*** EXERCISE DATA Section Begins ***
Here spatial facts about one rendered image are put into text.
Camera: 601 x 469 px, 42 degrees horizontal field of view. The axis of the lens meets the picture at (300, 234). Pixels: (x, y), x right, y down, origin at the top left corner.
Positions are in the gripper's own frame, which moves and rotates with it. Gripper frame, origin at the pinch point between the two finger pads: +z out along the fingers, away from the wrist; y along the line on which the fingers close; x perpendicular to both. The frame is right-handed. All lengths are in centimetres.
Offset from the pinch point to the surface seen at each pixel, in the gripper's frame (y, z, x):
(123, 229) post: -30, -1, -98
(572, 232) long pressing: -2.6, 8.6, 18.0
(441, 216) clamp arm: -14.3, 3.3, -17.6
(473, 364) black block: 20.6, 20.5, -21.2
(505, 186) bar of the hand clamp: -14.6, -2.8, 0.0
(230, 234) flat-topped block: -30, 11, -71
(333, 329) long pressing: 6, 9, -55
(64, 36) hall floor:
*** EXERCISE DATA Section Ends ***
Please output only the lines from the one holding "(123, 229) post: -30, -1, -98" to the end of the records, first and last included, exactly as they appear.

§ RESULT BELOW:
(123, 229) post: -30, -1, -98
(572, 232) long pressing: -2.6, 8.6, 18.0
(441, 216) clamp arm: -14.3, 3.3, -17.6
(473, 364) black block: 20.6, 20.5, -21.2
(505, 186) bar of the hand clamp: -14.6, -2.8, 0.0
(230, 234) flat-topped block: -30, 11, -71
(333, 329) long pressing: 6, 9, -55
(64, 36) hall floor:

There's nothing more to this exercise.